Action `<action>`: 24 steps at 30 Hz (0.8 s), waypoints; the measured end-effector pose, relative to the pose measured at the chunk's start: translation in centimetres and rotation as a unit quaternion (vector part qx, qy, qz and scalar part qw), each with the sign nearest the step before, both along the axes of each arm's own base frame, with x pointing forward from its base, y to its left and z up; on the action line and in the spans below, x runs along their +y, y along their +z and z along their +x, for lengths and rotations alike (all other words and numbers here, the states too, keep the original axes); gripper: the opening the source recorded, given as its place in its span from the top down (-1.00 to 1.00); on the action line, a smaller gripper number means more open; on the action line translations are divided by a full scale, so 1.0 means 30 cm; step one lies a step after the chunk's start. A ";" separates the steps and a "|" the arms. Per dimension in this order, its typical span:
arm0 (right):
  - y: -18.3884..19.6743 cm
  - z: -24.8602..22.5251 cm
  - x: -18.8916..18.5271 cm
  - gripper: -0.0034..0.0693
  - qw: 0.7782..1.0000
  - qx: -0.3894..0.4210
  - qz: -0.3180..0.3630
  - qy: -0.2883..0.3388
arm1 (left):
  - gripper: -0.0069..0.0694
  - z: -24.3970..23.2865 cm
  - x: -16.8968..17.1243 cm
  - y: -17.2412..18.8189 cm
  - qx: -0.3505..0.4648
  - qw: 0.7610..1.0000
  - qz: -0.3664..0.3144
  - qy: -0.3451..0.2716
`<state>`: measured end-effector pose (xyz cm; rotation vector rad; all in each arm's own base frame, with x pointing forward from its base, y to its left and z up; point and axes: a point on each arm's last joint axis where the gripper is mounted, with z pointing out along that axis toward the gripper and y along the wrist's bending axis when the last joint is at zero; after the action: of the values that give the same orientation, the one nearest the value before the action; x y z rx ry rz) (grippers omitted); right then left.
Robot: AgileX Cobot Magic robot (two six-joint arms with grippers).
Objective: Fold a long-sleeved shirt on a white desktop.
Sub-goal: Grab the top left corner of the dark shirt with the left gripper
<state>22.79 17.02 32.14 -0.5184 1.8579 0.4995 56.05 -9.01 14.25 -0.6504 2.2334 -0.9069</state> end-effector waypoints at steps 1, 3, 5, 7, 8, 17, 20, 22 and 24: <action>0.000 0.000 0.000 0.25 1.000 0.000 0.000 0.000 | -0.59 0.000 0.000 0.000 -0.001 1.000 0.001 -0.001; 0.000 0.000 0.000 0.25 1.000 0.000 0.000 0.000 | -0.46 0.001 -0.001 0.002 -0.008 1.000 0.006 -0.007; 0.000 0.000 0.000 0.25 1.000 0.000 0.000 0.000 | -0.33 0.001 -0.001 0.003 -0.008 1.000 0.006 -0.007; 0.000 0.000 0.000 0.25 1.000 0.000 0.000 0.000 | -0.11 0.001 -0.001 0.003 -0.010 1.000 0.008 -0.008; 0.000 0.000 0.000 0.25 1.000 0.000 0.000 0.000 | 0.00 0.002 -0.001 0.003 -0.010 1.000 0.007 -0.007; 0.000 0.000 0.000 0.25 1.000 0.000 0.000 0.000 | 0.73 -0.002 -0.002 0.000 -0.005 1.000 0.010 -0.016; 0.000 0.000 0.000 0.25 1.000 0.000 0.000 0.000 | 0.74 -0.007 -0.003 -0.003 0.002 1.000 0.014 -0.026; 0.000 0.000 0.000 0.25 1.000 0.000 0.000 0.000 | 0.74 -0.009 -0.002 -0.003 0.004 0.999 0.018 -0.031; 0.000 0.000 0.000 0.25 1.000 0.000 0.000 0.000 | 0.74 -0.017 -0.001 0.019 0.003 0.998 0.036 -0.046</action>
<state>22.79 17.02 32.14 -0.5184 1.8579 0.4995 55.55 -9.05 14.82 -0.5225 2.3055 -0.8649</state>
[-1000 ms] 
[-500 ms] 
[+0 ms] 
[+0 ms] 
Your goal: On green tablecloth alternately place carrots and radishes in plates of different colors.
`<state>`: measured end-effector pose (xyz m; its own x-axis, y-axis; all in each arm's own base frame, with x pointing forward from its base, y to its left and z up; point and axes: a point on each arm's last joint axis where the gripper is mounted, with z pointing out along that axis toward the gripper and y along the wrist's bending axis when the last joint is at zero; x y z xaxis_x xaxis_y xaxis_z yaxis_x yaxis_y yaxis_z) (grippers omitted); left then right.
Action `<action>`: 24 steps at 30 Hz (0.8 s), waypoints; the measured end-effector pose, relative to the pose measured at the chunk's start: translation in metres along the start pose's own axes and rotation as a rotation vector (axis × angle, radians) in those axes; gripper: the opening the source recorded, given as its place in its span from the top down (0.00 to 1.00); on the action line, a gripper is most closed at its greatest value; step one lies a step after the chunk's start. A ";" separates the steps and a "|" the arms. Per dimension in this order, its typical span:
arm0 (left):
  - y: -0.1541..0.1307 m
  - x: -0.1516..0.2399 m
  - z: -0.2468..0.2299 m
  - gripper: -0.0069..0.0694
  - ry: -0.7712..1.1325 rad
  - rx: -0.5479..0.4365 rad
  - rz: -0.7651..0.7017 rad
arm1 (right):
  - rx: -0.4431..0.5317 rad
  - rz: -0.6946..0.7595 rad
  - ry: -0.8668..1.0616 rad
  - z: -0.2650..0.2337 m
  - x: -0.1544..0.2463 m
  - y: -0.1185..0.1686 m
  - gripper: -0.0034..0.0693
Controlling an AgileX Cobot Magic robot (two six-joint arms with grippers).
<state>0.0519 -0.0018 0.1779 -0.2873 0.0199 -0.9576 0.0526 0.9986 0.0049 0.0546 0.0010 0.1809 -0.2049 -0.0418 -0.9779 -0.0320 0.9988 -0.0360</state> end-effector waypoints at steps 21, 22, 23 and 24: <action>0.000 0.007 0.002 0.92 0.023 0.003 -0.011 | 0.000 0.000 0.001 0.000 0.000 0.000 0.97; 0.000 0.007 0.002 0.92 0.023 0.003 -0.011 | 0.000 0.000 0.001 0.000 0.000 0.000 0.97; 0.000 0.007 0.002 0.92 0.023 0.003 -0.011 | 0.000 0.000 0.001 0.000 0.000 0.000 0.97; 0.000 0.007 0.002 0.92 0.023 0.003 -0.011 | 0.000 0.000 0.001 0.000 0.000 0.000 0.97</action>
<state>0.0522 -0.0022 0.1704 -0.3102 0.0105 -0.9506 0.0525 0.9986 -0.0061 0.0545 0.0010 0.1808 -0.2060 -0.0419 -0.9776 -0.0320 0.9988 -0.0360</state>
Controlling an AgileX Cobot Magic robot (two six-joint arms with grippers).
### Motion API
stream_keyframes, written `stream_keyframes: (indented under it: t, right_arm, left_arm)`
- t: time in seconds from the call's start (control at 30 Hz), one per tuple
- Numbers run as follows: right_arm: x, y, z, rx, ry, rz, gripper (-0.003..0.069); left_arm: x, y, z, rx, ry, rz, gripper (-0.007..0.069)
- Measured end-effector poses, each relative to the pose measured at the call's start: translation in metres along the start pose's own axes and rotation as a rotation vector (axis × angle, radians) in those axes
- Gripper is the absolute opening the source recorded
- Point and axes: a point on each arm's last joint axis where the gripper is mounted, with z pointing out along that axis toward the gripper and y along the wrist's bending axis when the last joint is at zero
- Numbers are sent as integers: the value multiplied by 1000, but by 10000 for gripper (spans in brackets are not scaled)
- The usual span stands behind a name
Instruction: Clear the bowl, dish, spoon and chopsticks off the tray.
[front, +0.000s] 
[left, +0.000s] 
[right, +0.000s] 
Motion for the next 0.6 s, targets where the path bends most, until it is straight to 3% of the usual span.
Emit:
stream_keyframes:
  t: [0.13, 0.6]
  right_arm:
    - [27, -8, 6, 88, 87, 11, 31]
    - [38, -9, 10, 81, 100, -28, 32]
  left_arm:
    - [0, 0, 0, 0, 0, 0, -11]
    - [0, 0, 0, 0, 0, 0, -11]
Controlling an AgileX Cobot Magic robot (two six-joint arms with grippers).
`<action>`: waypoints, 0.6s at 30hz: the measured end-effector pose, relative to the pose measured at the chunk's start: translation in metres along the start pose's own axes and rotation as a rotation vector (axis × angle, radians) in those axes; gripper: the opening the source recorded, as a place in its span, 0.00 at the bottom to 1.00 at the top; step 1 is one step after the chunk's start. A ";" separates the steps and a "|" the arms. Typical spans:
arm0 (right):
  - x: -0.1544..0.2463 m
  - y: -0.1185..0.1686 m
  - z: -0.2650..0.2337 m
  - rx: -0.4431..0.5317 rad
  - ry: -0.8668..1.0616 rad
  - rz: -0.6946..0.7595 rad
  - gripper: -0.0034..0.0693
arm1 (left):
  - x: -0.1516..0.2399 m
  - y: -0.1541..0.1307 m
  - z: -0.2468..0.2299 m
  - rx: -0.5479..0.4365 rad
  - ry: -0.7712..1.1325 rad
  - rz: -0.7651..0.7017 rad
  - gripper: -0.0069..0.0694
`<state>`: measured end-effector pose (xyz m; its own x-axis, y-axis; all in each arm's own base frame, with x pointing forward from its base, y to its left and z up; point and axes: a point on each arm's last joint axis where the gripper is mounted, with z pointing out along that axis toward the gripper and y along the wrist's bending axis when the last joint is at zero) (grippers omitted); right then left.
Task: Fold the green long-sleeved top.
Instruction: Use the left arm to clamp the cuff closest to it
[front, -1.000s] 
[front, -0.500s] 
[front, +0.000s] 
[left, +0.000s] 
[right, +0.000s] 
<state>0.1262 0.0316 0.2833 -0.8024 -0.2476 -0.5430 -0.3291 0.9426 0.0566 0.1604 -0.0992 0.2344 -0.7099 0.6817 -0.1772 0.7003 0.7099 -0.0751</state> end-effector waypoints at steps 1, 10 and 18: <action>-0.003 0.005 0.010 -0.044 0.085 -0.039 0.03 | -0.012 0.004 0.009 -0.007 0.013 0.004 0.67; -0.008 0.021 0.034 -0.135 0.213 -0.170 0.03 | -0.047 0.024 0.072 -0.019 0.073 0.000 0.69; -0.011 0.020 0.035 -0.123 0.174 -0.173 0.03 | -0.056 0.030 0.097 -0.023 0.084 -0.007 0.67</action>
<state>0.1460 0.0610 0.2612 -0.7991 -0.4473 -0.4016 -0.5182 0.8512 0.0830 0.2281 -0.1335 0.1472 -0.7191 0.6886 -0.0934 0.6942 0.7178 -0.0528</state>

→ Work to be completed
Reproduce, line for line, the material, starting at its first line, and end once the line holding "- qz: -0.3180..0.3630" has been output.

→ Result for this task
Action `<action>`: 24 steps at 30 Hz (0.8 s), waypoints; the measured end-effector pose, relative to the pose measured at the chunk's start: translation in centimetres and rotation as a unit quaternion (vector part qx, qy, qz and scalar part qw), each with the sign nearest the step before, both along the axes of each arm's own base frame, with x pointing forward from its base, y to its left and z up; on the action line and in the spans below, x runs along their +y, y along their +z and z along their +x, for lengths and rotations alike (all other words and numbers here, the states too, keep the original axes); gripper: the opening the source recorded, given as its place in its span from the top down (-1.00 to 1.00); on the action line, a smaller gripper number means more open; on the action line translations are divided by a full scale, so 1.0 means 30 cm; step one lies a step after the chunk's start. A ";" separates the steps and a "|" the arms. Per dimension in this order, its typical span:
arm0 (right):
  - y: -18.3884..19.6743 cm
  - z: -24.8602..22.5251 cm
  - x: -18.8916..18.5271 cm
  - gripper: -0.0034..0.0693
  - qw: 0.7782..1.0000
  - qx: -0.3894..0.4210
  - qz: -0.3180..0.3630

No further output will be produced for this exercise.